» What you need to do
Which lines of the listing hold the string "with"? Show each of them.

-=-=-

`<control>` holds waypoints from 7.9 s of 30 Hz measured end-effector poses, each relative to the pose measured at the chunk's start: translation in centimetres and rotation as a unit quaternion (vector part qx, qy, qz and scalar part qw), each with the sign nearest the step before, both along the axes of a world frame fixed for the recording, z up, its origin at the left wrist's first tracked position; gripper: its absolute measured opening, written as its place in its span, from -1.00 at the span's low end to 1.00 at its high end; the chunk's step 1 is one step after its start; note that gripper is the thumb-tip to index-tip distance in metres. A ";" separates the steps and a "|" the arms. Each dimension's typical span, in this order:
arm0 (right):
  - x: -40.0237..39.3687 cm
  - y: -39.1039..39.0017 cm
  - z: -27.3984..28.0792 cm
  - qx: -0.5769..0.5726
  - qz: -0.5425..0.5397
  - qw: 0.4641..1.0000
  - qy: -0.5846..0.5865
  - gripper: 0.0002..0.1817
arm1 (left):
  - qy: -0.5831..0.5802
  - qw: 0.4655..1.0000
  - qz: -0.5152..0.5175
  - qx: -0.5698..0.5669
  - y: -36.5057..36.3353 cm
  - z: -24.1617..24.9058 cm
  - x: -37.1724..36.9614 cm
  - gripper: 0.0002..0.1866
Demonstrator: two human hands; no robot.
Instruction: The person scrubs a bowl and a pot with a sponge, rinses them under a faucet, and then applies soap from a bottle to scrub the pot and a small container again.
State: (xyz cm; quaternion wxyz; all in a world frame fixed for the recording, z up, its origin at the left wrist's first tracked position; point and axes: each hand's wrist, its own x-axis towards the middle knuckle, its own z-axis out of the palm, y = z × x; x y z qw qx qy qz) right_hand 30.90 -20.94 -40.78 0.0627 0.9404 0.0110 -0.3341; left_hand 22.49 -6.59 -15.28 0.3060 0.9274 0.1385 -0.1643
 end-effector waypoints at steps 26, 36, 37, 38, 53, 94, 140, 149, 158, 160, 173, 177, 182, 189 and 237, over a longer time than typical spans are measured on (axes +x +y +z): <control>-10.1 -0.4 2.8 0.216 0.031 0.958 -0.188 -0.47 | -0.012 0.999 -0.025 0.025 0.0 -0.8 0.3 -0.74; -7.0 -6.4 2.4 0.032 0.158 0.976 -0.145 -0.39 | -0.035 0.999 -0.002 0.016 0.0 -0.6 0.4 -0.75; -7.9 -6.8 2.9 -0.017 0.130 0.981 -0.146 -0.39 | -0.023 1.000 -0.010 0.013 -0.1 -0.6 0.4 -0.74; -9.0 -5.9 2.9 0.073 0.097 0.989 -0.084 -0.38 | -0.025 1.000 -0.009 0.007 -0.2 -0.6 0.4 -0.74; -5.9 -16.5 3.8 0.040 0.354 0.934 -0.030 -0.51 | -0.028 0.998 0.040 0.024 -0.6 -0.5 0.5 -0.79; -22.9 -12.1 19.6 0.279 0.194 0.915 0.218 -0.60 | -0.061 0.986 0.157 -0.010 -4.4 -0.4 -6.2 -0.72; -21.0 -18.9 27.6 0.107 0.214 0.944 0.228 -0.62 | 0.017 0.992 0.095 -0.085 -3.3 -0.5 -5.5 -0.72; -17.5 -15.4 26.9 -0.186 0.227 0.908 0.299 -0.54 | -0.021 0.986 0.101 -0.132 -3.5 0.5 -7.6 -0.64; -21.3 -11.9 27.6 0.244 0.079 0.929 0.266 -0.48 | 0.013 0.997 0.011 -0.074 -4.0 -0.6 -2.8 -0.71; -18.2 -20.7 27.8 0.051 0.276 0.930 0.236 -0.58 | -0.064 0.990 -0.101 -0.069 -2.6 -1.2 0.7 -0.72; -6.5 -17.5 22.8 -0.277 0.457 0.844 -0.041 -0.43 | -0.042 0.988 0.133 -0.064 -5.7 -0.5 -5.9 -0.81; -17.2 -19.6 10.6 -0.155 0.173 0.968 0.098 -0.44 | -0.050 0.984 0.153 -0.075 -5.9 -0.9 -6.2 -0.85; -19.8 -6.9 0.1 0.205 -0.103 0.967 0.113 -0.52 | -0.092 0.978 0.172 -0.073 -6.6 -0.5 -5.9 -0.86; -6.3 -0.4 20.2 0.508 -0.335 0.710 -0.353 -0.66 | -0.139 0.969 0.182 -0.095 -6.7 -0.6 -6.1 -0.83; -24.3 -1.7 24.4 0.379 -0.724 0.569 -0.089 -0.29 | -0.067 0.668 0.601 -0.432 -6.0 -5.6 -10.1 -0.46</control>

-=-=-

» Your response
`<control>` holds waypoints from 7.9 s of 30 Hz measured end-effector poses, each relative to the pose measured at the chunk's start: translation in centimetres and rotation as a unit quaternion (vector part qx, qy, qz and scalar part qw), each with the sign nearest the step before, both along the axes of a world frame fixed for the recording, z up, its origin at the left wrist's first tracked position; gripper: its absolute measured opening, written as its place in its span, from -1.00 at the span's low end to 1.00 at its high end; the chunk's step 1 is one step after its start; note that gripper is the thumb-tip to index-tip distance in metres. A ";" separates the steps and a "|" the arms. Each dimension's typical span, in this order:
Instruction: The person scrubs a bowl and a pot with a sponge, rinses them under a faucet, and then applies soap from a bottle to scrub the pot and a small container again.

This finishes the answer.